We investigated the geometric representations underlying the perception of 2-D contour curvature. 88 arcs representing lower and upper halves of concentric circles, or halves of ellipses derived mathematically through planar projection by affinity with the circles, a special case of Newton's transform, were generated to produce curved line segments with negative and positive curvature and varying sagitta (sag) and/or aspect ratio. Aspect ratio is defined here as the ratio between the sagitta and the chord-length of a given arc. The geometric properties of the arcs suggest a regrouping into four structural models. The 88 stimuli were presented in random order to 16 observers eight of whom were experienced in the mathematical and visual analysis of 2-D curvature ('expert observers'), and eight of whom were not ('non-expert observers'). Observers had to give a number, on a psychophysical scale from 0 to 10, that was to reflect the magnitude of curvature they perceived in a given arc. The results show that the subjective magnitude of curvature increases exponentially with the aspect ratio and linearly with the sagitta of the arcs for both experts and nonexperts. Statistical analysis of the correlation coefficients of linear fits to individual data represented on a logarithmic scale reveals significantly higher correlation coefficients for aspect ratio than for sagitta. The difference is not significant when curves with the longest chords only (7 degrees -10 degrees ) are considered. The geometric model that produces the best psychometric functions is described by a combination of arcs of vertically and horizontally oriented ellipses, indicating that perceptual sensations of 2-D contour curvature are based on geometric representations that suggest properties of 3-D structures. A 'buckled bar model' is shown to optimally account for the perceptual data of all observers with the exception of one expert. His perceptual data can be linked to a more analytical, less 'naturalistic' representation originating from a specific perceptual experience, which is discussed. It is concluded that the structural properties of 'real' objects are likely to determine even the most basic geometric representations underlying the perception of curvature in 2-D images. A specific perceptual learning experience may engender changes in such representations.

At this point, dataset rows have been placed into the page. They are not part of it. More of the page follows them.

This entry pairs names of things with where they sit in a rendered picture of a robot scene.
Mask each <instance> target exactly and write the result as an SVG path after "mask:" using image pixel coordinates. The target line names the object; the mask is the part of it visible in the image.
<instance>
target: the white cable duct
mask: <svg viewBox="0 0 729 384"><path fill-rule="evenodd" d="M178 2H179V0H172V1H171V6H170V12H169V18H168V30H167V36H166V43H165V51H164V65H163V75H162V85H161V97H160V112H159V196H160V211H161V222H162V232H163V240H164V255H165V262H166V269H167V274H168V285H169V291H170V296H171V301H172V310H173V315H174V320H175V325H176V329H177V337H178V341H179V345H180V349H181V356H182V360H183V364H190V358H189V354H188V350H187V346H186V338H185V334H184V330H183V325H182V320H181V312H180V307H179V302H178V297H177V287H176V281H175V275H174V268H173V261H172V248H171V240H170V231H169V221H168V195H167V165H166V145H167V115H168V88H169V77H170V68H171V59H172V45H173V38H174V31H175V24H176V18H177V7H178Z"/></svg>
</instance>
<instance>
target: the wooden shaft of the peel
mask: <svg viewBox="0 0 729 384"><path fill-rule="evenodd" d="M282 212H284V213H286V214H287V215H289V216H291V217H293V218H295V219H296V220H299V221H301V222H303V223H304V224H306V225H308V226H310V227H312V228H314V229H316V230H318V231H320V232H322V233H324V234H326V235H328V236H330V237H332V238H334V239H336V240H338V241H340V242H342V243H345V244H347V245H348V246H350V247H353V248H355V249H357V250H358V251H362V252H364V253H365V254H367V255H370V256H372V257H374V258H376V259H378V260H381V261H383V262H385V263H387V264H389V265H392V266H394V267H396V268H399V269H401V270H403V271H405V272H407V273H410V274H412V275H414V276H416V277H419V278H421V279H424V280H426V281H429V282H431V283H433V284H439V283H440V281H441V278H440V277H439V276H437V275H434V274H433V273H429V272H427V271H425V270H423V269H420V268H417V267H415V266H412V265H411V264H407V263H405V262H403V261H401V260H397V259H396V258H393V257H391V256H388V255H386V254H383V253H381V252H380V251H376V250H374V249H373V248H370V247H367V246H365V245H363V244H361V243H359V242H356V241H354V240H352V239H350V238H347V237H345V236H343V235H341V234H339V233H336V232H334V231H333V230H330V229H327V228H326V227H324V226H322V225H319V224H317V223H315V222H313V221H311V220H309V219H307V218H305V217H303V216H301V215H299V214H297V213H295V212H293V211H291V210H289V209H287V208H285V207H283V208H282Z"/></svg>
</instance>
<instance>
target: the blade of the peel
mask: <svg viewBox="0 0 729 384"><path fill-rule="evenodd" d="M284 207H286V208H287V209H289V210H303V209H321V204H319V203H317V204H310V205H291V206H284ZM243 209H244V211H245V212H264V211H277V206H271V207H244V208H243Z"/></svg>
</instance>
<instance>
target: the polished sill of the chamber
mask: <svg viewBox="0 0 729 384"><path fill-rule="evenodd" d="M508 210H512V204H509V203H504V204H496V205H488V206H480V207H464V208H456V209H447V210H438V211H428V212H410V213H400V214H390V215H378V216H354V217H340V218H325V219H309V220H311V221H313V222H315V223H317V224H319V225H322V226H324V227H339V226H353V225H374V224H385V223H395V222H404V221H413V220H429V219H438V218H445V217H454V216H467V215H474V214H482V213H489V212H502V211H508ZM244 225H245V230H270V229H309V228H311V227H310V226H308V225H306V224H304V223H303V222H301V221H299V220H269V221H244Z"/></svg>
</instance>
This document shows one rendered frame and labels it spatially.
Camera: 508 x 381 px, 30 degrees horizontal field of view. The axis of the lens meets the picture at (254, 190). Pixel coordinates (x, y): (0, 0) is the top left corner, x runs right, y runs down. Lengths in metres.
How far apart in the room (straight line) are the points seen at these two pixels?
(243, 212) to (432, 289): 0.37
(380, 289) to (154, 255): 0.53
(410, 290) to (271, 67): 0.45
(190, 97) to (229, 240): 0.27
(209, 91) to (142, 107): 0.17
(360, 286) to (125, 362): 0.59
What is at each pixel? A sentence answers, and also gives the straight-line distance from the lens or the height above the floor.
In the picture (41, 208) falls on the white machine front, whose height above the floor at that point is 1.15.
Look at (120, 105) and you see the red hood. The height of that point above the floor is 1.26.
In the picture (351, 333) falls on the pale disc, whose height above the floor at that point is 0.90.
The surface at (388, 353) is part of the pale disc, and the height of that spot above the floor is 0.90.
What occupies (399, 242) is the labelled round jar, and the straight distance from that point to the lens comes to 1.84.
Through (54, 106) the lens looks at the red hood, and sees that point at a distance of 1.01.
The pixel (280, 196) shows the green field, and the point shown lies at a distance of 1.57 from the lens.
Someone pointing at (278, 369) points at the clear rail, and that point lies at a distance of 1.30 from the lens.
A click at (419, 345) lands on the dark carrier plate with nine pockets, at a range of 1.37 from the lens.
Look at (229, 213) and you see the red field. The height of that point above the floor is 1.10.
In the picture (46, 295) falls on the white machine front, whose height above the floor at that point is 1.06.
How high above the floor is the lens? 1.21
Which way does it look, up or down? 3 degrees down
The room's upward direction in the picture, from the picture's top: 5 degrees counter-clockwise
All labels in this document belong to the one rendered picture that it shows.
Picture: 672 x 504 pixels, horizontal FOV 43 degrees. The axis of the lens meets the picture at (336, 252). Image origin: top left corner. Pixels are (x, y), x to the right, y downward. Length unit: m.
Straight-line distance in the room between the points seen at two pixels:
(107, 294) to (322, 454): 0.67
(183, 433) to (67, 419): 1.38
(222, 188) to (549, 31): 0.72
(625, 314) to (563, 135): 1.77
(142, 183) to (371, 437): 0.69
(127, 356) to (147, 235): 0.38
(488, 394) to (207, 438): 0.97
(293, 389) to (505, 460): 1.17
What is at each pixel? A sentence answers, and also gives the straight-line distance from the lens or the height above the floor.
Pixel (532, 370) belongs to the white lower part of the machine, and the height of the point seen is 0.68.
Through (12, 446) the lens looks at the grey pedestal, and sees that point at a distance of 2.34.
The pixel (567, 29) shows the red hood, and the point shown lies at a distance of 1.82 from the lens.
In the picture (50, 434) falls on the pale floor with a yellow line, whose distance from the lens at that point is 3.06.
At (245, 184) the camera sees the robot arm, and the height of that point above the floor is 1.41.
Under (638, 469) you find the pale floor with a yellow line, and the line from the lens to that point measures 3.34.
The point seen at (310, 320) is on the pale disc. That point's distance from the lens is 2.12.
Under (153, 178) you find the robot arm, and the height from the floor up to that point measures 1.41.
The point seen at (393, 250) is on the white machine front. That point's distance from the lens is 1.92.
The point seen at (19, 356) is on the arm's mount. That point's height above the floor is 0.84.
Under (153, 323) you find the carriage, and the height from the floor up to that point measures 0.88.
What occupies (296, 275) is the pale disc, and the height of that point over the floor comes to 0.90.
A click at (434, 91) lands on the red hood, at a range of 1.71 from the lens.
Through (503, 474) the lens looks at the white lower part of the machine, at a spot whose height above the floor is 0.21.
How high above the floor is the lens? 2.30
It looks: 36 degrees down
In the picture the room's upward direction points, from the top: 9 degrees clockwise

我们研究了二维轮廓曲率感知背后的几何表示。通过与圆的仿射进行平面投影数学推导得出的88条弧线,代表同心圆的上下两半或椭圆的两半,这是牛顿变换的一种特殊情况,用于生成具有正负曲率以及不同矢高(sag)和/或纵横比的曲线段。这里的纵横比定义为给定弧线的矢高与弦长之比。这些弧线的几何特性表明可重新划分为四个结构模型。这88个刺激以随机顺序呈现给16名观察者,其中8名在二维曲率的数学和视觉分析方面有经验(“专家观察者”),另外8名则没有(“非专家观察者”)。观察者必须在0到10的心理物理学量表上给出一个数字,以反映他们在给定弧线中感知到的曲率大小。结果表明,对于专家和非专家而言,曲率的主观大小均随纵横比呈指数增加,随弧线矢高呈线性增加。对以对数尺度表示的个体数据进行线性拟合的相关系数的统计分析显示,纵横比的相关系数显著高于矢高。当仅考虑弦长最长(7度 - 10度)的曲线时,这种差异并不显著。产生最佳心理测量函数的几何模型由垂直和水平方向椭圆的弧线组合描述,这表明二维轮廓曲率的感知觉基于暗示三维结构属性的几何表示。除一名专家外,“弯曲杆模型”被证明能最佳地解释所有观察者的感知数据。他的感知数据可与源自特定感知经验的更具分析性、较少“自然主义”的表示联系起来,对此进行了讨论。得出的结论是,“真实”物体的结构属性可能甚至决定了二维图像曲率感知背后最基本的几何表示。特定的感知学习经验可能会导致此类表示发生变化。